Servers inducing large latency and loss through parallelized sending is right now a bit of a corner case problem in the web space that seems to be growing. My chrome counterpart Will Chan talks a bit about it too over here.
For what its worth, I'm still looking for some common amounts of network buffering to use as configurations in simulations on the downstream path. The famous Netalyzer paper has some numbers on upstream. Let me know if you can help.
The traffic Mark looked at was not all web traffic (undoubtedly lots of P2P), but I think there are some interesting take aways for the web space. These are my interpretations - don't let me put words in the author's mouth for you when the paper is linked above:
- There is commonly some induced delay due to buffering.. the data in the paper shows residential rtts of 78ms typically bloated to ~120ms. That's not going to mess with real time too badly, but its an interesting data point.
- The data set shows bufferbloat existence at the far end of the distribution, At the 99th percentile of round trips on residential connections you see over 900ms of induced latency.
- The data set shows that bufferbloat is not a constant condition - the amount of induced latency is commonly changing (for better and for worse) and most of the time doesn't fluctuate into dangerous ranges.
- There are real questions of whether other data sets would show the same thing, and even if they did it isn't clear to me what the acceptable frequency of these blips would be to a realtime app like VOIP or RTC-Web.
- IW 10 seems reasonably safe from the data in Mark's paper, but all of his characterizations don't necessarily match what we see in the web space.
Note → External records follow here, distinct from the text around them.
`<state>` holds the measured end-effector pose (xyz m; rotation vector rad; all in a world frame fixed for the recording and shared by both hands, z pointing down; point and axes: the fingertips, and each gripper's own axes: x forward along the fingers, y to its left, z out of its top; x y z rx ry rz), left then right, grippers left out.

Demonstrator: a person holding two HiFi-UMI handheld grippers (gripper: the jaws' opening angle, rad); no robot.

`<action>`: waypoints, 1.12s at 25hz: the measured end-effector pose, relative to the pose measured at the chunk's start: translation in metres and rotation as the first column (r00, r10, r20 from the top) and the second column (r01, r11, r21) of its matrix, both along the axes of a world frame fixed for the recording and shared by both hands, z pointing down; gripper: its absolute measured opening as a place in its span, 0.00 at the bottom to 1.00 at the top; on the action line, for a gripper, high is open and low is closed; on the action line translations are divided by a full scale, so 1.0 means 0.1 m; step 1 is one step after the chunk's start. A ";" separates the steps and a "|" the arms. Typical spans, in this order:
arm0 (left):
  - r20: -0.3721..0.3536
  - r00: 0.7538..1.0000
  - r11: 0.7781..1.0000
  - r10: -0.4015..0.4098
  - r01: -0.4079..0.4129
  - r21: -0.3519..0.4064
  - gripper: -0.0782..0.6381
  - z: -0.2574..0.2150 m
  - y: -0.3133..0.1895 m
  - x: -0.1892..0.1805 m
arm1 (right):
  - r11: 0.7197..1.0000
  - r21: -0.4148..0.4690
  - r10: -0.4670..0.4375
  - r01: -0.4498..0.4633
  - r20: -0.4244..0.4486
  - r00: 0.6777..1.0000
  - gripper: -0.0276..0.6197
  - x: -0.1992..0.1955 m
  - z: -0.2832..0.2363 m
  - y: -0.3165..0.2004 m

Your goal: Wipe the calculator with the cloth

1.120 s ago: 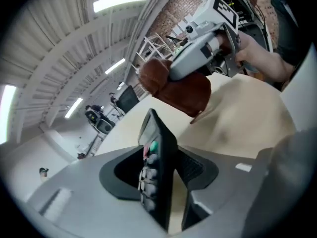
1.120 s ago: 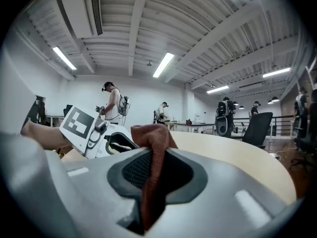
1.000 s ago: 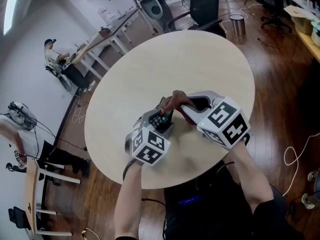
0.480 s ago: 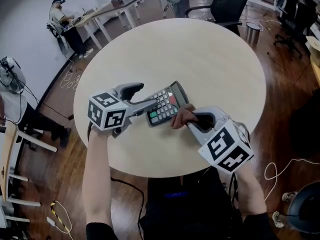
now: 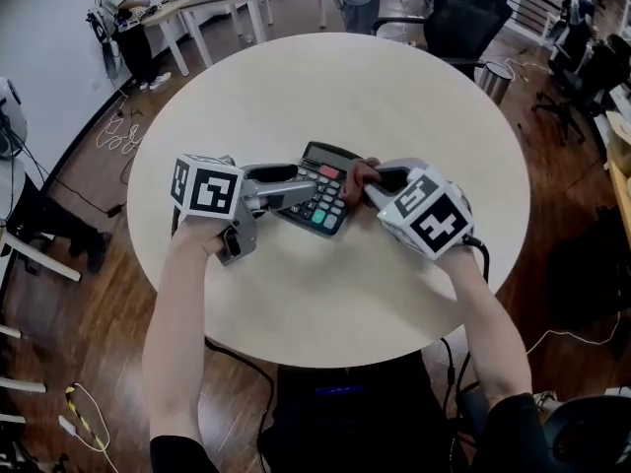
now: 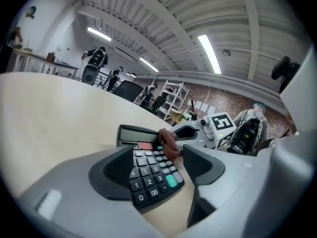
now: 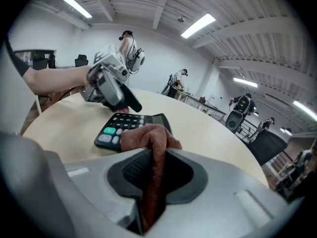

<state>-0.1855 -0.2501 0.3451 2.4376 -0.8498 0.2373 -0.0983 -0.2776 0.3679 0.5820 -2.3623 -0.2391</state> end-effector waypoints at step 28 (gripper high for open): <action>-0.278 0.884 0.927 -0.375 0.349 -0.140 0.49 -0.08 -0.09 -0.37 | 0.980 -0.179 0.126 -0.086 0.226 0.966 0.15 -0.25 0.00 -0.17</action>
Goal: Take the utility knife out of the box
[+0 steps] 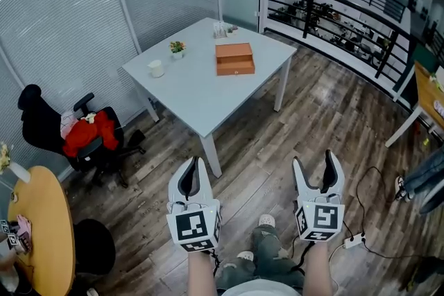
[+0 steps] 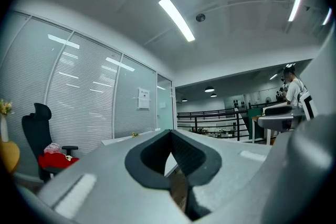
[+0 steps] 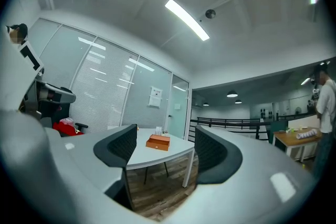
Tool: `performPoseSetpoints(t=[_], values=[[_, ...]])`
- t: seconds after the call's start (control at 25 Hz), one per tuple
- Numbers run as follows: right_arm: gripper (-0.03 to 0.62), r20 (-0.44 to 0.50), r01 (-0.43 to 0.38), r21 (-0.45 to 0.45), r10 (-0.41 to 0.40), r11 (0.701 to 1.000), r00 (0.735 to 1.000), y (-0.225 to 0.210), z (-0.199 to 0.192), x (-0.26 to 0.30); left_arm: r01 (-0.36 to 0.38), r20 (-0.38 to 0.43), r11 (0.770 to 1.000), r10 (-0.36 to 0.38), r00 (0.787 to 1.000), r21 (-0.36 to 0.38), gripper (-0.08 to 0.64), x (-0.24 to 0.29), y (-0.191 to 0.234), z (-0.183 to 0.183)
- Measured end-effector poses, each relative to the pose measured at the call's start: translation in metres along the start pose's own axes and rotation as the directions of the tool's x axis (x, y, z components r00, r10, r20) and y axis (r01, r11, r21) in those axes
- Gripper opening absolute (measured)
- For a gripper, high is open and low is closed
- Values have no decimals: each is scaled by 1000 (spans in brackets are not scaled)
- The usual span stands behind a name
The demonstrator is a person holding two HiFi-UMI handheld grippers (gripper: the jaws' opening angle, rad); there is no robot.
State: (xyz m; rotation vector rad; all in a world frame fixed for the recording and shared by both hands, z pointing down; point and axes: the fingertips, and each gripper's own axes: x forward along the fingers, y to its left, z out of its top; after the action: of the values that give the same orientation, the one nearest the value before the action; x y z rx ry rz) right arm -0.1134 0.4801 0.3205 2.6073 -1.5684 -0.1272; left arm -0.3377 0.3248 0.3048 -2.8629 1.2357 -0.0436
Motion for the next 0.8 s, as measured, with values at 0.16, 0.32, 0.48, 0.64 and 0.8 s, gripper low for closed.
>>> performPoseSetpoints(t=[0.16, 0.32, 0.48, 0.64, 0.8], values=[[373, -10, 3, 1, -3, 1000, 1000, -8, -8, 22, -18, -12, 1000, 18, 1000, 0, 0, 20, 7, -5], [370, 5, -6, 0, 6, 1000, 1000, -19, -14, 54, -39, -17, 999, 39, 999, 1, 0, 50, 10, -8], [336, 36, -41, -8, 41, 999, 999, -29, -14, 97, -64, -19, 998, 64, 998, 2, 0, 87, 10, -9], [336, 48, -54, 12, 54, 998, 997, -44, -11, 148, -82, -20, 997, 83, 996, 7, 0, 130, 9, -5], [334, 57, -81, 21, 80, 996, 995, -60, -6, 202, -105, -8, 994, 105, 994, 11, 0, 180, 7, 6]])
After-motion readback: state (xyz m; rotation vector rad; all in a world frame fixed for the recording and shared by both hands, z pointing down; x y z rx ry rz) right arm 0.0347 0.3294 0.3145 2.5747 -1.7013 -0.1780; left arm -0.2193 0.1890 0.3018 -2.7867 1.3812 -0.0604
In particular the size of our flows are not as often less than 3 packets in size as they are in the paper's data (which is not all web traffic). There are clearly deployed corner cases on the web where server's send way too much data (typically through sharding) and induce train wrecks on the web transfer. How do we deal with that gracefully in a browser without sharding or IW=10 for hosts that use them in a more coordinated way? That's a big question for me right now.